4 minute read

Fallen Leaf Books

Next Article
Dylan Quackenbush

Dylan Quackenbush

~story and photos by Bob Gustin

courtesy photo of owner Carey Spain.

I’ve been a reader since I was five or six years old, and I’ve absolutely fallen in love with the idea of books. I feel like I’m surrounded by my friends.

Carey Spain is in it for the long run.

The owner of Fallen Leaf Books in Nashville has been in the book business since the late 1970s and isn’t about to give up now.

“We’ve survived Amazon for this many years. We’ve survived e-readers for this many years. We’ve survived the pandemic,” he said. And recent trends point to growth for independent bookstores.

Spain, a Greenwood resident, kind of stumbled onto the Nashville store. He and his wife were visiting Nashville in 2014 when they walked past what was then The Book Loft and noticed the “bookstore for sale” sign in the window.

He had owned bookstores in Oklahoma and New Jersey before moving to Indiana for his wife’s job at Eli Lilly and Company in Indianapolis, and he had been selling inventory online since the move.

But the online world has complicated matters for sellers of books.

“I can’t compete with prices online, especially Amazon,” he said, “particularly on new bestsellers.”

Instead, he focuses on local history and Indiana books, which he says he is always looking to buy, and has an inventory of about 7,000 books overall.

“It’s really a good mesh of new and used books, and a quaint, cozy atmosphere,” said Taylor Arnold, who has worked at the store for about five years. “It’s not like Barnes and Noble, where it’s overwhelming when you come in.”

People from around the world have visited the store, she said, and “readers are always friendly.”

Just across the street from the United Methodist Church, the store has a welcoming feel, with neatly alphabetized books of fiction along one wall, a children’s section at the back, and counters and cases where nonfiction works and other items are organized. Used, rare, and new books sometimes intermingle, adding to a sense of discovery.

Annika Evenson, a Brown County High School junior who has worked at the bookstore for about five months, said she enjoys her work at Fallen Leaf because it’s a “fun place.”

Fiction selections in December included authors from Chris Abani to Anne Zouroudi, and more than 30 Stephen King novels. If you are a rare book collector, there is even a 1692 copy titled Fables of Aesop and Other Eminent Mythologists with Morals and Reflections. You can find signed copies of books, first editions, pages from antique maps and vintage children’s books, locally made cards, old high school yearbooks, and a framed autographed photo of baseball legend Ted Williams.

The selection “brings in local customers to see things they haven’t seen before,” Spain said.

Customers may come in for a specific book, but while browsing, they find a book they didn’t know they needed, he said. Sales have increased over the past two years.

“We’re probably at a peak right now,” he said. “I’d like to say we will keep on growing, but I just don’t know.”

The store’s top seller is the guidebook Weird Indiana. The cover features a photo of the old Stone Head road marker in Brown County before it was vandalized a few years ago. One item not for sale is a big clock on the back wall, with numbers represented by books which have the numbers 1 through 12 in the title.

Tourists make up about 70 percent of Fallen Leaf’s sales, but in the six years Spain has owned the bookstore, he is pleased to see the local base of customers growing. He said he tries to cater to local customers who have specific needs, and is active in the community, supporting various local charities.

Supporting local merchants like Fallen Leaf is good for the community, Spain said, and puts money back in local pockets through tax payments and through wages to people who live here. The store has a staff of four people, and though it was closed in March and April due to the coronavirus pandemic, he kept one person employed during the shutdown, and has since built his staff again. Health constraints limit the time Spain can spend at the store.

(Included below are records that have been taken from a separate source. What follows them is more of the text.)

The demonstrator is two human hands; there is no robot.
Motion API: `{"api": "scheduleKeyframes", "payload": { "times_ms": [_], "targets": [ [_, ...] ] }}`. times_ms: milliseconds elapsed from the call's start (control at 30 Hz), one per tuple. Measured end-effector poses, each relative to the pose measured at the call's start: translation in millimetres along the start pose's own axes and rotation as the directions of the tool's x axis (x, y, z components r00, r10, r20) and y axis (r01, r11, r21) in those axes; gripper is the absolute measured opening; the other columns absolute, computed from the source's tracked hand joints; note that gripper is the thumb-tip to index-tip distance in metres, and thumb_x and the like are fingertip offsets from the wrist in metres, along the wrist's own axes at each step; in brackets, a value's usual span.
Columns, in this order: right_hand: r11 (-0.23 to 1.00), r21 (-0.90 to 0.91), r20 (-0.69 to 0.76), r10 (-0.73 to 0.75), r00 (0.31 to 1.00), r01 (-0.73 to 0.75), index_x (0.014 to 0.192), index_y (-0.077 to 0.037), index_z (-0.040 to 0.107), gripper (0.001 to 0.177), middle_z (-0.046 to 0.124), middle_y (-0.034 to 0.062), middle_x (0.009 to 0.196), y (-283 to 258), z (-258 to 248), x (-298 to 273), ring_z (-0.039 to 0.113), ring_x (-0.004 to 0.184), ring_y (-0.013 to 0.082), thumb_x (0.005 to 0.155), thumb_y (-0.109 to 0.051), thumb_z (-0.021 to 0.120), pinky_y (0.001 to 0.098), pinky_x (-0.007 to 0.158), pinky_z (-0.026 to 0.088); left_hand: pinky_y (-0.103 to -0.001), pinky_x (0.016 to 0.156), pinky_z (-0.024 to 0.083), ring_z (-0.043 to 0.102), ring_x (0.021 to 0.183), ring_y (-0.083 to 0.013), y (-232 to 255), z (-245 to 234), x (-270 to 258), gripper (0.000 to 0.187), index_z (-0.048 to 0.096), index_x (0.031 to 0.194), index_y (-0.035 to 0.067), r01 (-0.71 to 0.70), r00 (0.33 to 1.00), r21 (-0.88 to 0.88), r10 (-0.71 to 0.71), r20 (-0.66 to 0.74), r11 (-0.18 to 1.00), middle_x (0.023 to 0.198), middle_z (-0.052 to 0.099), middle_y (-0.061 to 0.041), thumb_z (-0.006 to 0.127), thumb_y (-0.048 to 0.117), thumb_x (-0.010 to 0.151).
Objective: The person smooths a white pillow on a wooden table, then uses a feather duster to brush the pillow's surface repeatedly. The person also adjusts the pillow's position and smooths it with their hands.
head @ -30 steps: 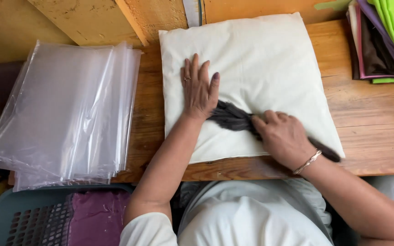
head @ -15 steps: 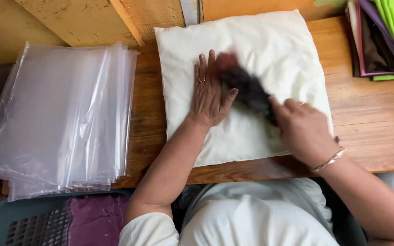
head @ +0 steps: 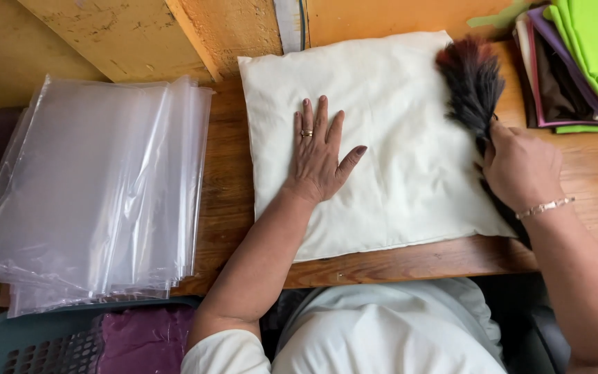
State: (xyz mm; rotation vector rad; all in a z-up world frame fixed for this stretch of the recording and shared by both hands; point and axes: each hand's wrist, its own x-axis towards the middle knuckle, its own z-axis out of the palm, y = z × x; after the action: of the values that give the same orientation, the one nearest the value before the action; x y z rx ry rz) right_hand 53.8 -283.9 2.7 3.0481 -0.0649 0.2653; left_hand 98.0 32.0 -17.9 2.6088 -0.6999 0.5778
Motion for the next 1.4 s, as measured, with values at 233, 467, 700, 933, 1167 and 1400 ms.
{"api": "scheduleKeyframes", "payload": {
  "times_ms": [233,467,700,933,1167,1400],
  "targets": [
    [0.943,0.007,-0.122,-0.331,0.936,0.334,0.125,-0.021,0.059,0.045,0.062,0.0056,0.076,-84.9,-16.1,-41.9,0.066,0.065,0.0333,0.081,-0.024,0.048,0.0467,0.054,0.052,-0.055,0.116,0.0,0.002,0.141,-0.0475,3.8,-1.7,2.1,0.095,0.018,0.147,0.003,0.102,0.961,0.033,-0.107,0.255,0.994,0.153,0.013,-0.024,0.045,0.066,0.081],
    [0.995,-0.093,0.059,-0.038,0.997,0.044,0.111,-0.014,0.056,0.028,0.068,0.013,0.08,-0.8,31.0,19.6,0.066,0.066,0.0408,0.086,-0.017,0.044,0.0484,0.05,0.049,-0.056,0.114,0.006,0.011,0.139,-0.0476,6.9,-2.2,-3.8,0.089,0.036,0.14,0.001,-0.036,0.991,0.13,0.019,0.132,0.991,0.149,0.022,-0.026,0.042,0.069,0.083],
    [0.997,0.042,-0.047,0.073,0.996,-0.071,0.098,-0.01,0.053,0.018,0.066,0.0188,0.077,-0.1,-7.6,7.9,0.063,0.071,0.0441,0.094,-0.027,0.053,0.0516,0.057,0.047,-0.065,0.111,0.013,0.015,0.139,-0.0483,15.2,-7.6,-3.8,0.071,0.048,0.133,0.007,-0.12,0.991,0.012,0.119,0.069,0.993,0.151,0.022,-0.017,0.046,0.061,0.087],
    [0.894,0.037,-0.158,-0.437,0.886,0.447,0.126,-0.011,0.056,0.044,0.059,0.0035,0.07,-79.0,-7.7,-33.4,0.059,0.053,0.0308,0.083,-0.016,0.054,0.0419,0.039,0.042,-0.059,0.112,0.003,0.038,0.13,-0.0351,22.3,-8.0,-1.0,0.068,0.048,0.134,0.02,-0.18,0.941,-0.045,0.186,0.281,0.983,0.131,0.054,-0.009,0.038,0.063,0.083],
    [0.999,-0.014,0.109,-0.035,0.993,0.037,0.105,-0.012,0.056,0.023,0.067,0.0189,0.077,-11.7,12.5,33.7,0.063,0.07,0.0445,0.086,-0.019,0.044,0.0512,0.056,0.047,-0.059,0.111,0.005,0.019,0.139,-0.0393,24.2,-9.4,-1.8,0.074,0.038,0.14,0.013,-0.167,0.93,0.039,0.144,0.339,0.985,0.15,0.029,-0.005,0.033,0.065,0.087],
    [0.951,0.137,-0.039,-0.276,0.96,0.278,0.108,-0.009,0.059,0.028,0.063,0.0136,0.067,-97.7,-56.7,-13.1,0.066,0.065,0.0376,0.085,-0.022,0.049,0.0506,0.056,0.051,-0.06,0.114,0.004,0.022,0.139,-0.039,29.4,-19.1,1.6,0.077,0.038,0.142,0.015,-0.088,0.898,-0.018,0.087,0.431,0.996,0.15,0.033,-0.009,0.031,0.067,0.087]
  ]
}}
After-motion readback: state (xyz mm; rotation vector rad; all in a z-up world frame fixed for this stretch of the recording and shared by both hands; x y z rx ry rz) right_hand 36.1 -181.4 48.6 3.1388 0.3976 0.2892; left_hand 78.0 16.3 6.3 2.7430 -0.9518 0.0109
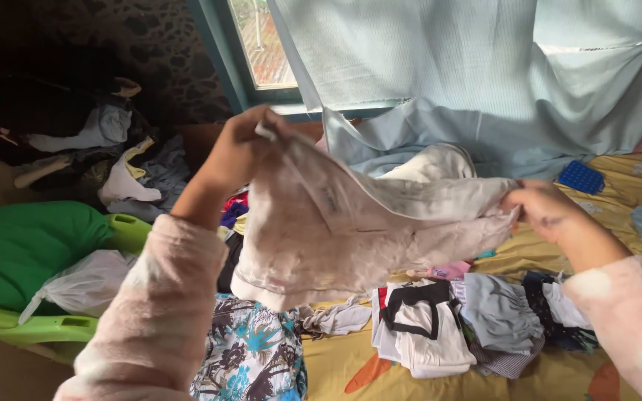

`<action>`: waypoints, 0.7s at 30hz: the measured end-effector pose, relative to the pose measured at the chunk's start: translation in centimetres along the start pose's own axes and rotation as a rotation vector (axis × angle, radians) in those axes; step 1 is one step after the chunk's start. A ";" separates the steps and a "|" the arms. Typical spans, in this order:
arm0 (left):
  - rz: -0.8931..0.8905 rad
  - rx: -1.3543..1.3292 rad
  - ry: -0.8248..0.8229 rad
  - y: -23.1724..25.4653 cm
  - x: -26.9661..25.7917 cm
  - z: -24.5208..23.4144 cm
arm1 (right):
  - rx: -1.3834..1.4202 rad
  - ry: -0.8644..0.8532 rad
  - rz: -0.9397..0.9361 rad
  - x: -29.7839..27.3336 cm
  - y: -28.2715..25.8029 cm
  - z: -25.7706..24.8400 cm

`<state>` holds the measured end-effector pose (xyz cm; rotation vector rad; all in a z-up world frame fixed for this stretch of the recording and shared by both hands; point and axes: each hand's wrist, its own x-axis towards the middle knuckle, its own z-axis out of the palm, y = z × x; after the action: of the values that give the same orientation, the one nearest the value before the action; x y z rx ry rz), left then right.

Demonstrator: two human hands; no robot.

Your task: The recorder sorts and folds various pieces of laundry on a bed.

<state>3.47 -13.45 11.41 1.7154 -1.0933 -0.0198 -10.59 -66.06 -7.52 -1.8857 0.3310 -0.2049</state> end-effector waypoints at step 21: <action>0.005 1.042 -0.025 -2.4 -4.7 0.1 | -0.153 0.014 -0.143 0.9 3.1 6.0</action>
<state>2.21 -10.27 7.36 2.6187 -1.2124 0.6320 -8.33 -61.91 -12.45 -2.0618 0.2261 -0.2959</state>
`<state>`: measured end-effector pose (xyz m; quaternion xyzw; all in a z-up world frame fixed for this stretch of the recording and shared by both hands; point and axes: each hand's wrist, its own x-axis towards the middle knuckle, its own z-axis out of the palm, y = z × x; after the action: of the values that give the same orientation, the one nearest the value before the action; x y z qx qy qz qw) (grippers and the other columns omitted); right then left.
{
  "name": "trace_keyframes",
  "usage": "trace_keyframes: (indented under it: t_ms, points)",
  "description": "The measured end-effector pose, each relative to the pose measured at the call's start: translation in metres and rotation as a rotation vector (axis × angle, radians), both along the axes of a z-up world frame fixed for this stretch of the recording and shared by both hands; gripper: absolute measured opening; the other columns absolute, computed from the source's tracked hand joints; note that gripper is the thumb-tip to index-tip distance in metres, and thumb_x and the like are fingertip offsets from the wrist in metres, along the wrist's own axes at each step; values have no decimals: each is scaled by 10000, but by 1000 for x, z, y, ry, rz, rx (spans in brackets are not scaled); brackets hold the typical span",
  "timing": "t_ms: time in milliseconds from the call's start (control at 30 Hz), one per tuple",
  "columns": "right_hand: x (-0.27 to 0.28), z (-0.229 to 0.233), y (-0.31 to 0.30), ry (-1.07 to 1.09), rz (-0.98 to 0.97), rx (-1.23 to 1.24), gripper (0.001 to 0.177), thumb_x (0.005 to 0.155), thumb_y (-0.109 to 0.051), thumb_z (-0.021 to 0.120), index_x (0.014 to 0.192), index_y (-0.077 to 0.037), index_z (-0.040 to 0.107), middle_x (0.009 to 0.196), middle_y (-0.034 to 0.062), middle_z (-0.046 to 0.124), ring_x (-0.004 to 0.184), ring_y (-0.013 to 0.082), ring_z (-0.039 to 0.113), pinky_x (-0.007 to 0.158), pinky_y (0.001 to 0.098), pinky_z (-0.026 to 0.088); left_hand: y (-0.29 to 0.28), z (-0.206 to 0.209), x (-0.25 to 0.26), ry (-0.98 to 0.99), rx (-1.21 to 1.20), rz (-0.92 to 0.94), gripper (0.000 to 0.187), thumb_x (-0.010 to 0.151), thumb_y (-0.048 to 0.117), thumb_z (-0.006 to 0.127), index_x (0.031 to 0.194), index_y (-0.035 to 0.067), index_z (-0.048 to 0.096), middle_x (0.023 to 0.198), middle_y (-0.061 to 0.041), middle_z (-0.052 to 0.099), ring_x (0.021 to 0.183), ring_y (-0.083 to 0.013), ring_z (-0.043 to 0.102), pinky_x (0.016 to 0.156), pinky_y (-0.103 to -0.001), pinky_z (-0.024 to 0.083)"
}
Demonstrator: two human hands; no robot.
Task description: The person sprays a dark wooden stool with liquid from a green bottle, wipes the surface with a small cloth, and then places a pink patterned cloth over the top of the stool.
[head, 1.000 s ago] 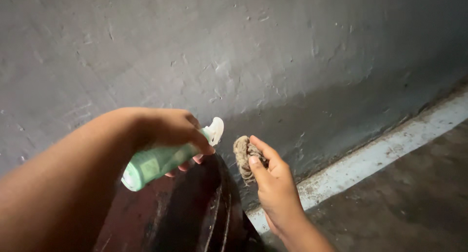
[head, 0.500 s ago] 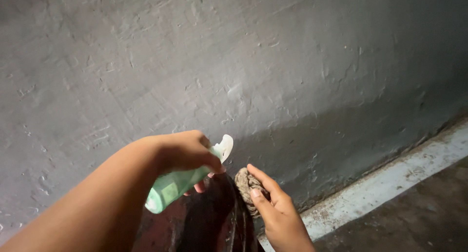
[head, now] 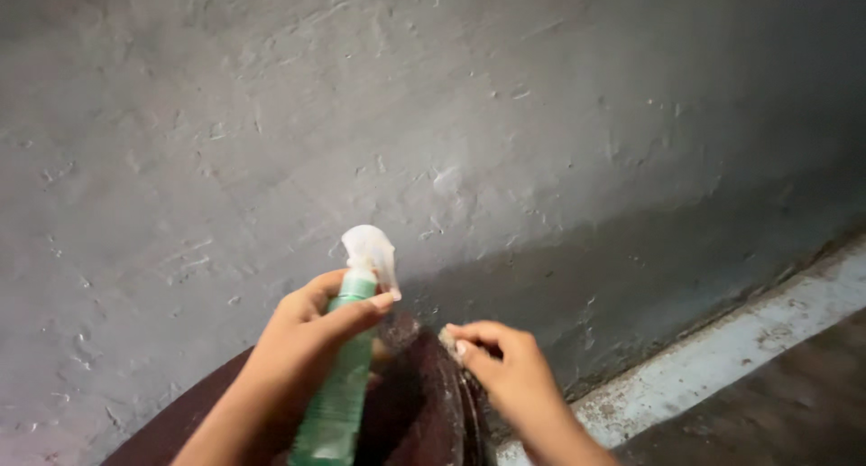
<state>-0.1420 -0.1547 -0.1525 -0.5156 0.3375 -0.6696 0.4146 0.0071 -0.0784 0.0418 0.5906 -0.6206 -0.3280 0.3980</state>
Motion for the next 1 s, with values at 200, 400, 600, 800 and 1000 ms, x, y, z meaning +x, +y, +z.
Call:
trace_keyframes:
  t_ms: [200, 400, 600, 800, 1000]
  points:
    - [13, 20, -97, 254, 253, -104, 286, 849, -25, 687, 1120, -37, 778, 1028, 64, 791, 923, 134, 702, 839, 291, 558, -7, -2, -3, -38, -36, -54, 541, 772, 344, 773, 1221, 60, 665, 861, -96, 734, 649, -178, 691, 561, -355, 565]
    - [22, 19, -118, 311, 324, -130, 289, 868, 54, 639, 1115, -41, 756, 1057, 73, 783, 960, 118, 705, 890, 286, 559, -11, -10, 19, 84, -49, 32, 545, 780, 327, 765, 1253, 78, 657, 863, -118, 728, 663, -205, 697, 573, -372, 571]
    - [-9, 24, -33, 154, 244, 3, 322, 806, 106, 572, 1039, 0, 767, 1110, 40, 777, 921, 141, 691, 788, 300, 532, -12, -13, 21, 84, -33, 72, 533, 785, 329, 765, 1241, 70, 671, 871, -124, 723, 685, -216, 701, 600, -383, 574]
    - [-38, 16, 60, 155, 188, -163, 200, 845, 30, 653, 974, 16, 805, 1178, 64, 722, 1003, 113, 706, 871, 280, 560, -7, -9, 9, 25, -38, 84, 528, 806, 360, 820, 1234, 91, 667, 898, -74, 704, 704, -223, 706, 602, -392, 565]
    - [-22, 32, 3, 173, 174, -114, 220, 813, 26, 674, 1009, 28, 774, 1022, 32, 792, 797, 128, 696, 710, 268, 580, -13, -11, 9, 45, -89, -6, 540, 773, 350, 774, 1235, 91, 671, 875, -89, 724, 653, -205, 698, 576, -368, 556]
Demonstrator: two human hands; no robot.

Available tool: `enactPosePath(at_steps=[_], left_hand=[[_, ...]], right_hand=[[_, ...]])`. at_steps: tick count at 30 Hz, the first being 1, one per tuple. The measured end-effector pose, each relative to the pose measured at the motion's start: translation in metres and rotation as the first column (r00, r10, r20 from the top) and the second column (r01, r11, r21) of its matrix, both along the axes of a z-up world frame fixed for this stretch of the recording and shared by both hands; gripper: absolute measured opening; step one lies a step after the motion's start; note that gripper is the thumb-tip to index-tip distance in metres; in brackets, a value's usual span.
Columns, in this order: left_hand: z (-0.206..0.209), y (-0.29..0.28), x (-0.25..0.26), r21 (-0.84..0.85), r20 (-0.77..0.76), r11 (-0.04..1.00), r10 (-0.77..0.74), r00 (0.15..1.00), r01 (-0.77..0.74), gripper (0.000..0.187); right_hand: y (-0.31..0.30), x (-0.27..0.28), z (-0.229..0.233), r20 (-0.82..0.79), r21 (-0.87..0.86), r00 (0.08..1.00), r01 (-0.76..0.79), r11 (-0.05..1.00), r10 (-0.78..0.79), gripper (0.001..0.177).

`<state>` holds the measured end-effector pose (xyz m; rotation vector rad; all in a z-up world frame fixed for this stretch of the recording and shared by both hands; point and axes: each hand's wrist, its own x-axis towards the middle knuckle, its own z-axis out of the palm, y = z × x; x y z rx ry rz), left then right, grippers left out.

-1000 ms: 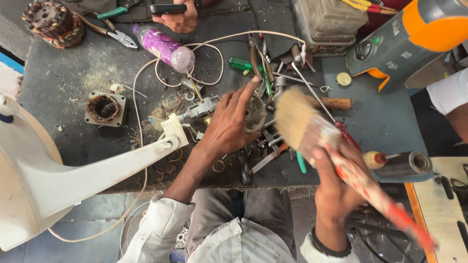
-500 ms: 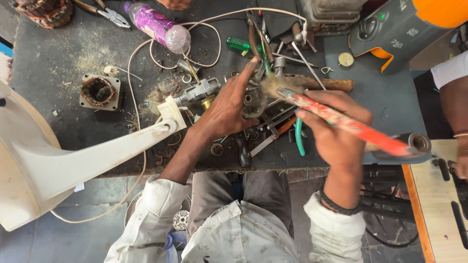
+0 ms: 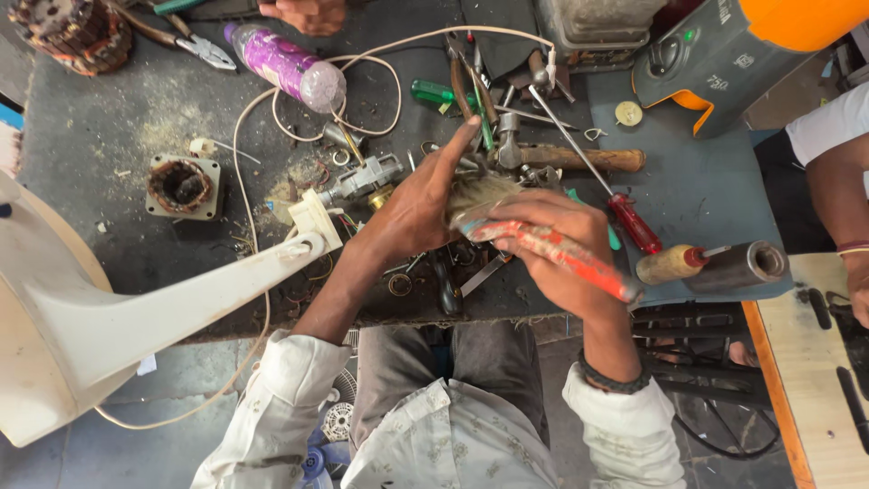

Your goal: The person cleans a small motor component with a brush, then uses a screwdriver to tighten screws on the component. The person handles the motor and tools on a cluttered workbench.

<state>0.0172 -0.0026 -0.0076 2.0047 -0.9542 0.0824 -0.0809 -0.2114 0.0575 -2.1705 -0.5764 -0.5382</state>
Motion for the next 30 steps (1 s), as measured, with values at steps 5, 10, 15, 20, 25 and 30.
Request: enactPosePath(at_steps=[5, 10, 15, 20, 25, 30], left_hand=[[0.002, 0.001, -0.003, -0.012, 0.059, 0.999, -0.034, 0.998, 0.034, 0.13], [0.0, -0.001, -0.004, -0.063, 0.14, 0.996, -0.056, 0.988, 0.066, 0.128], [-0.005, 0.0, -0.005, -0.059, 0.164, 0.998, -0.024, 0.986, 0.034, 0.127], [-0.008, -0.005, -0.004, -0.018, 0.241, 0.999, 0.041, 0.97, -0.038, 0.134], [0.002, 0.001, -0.003, -0.008, 0.204, 1.0, 0.027, 0.979, -0.026, 0.126], [0.019, 0.008, 0.011, 0.002, 0.393, 0.997, 0.07, 0.917, -0.077, 0.129]], right_hand=[[0.0, -0.004, 0.002, -0.072, 0.106, 0.975, 0.218, 0.97, -0.212, 0.03], [0.007, -0.009, -0.015, 0.053, 0.076, 0.984, 0.165, 0.983, -0.169, 0.033], [0.008, 0.0, -0.032, -0.149, 0.183, 0.931, 0.356, 0.916, -0.333, 0.03], [0.003, 0.002, -0.039, -0.194, 0.235, 0.913, 0.399, 0.886, -0.359, 0.026], [0.005, 0.008, -0.039, -0.235, 0.44, 0.943, 0.318, 0.84, -0.234, 0.028], [0.011, 0.032, -0.033, -0.163, 0.451, 0.987, 0.09, 0.888, -0.017, 0.037]])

He’s a book lover himself, and lists his favorite authors as Kurt Vonnegut Jr., Robert B. Parker, and Stephen King. His favorite book is Stranger in a Strange Land by Robert Heinlein.

“I’ve been a reader since I was five or six years old, and I’ve absolutely fallen in love with the idea of books.” And whether at his home library or in his bookstore, “I feel like I’m surrounded by my friends,” Spain said.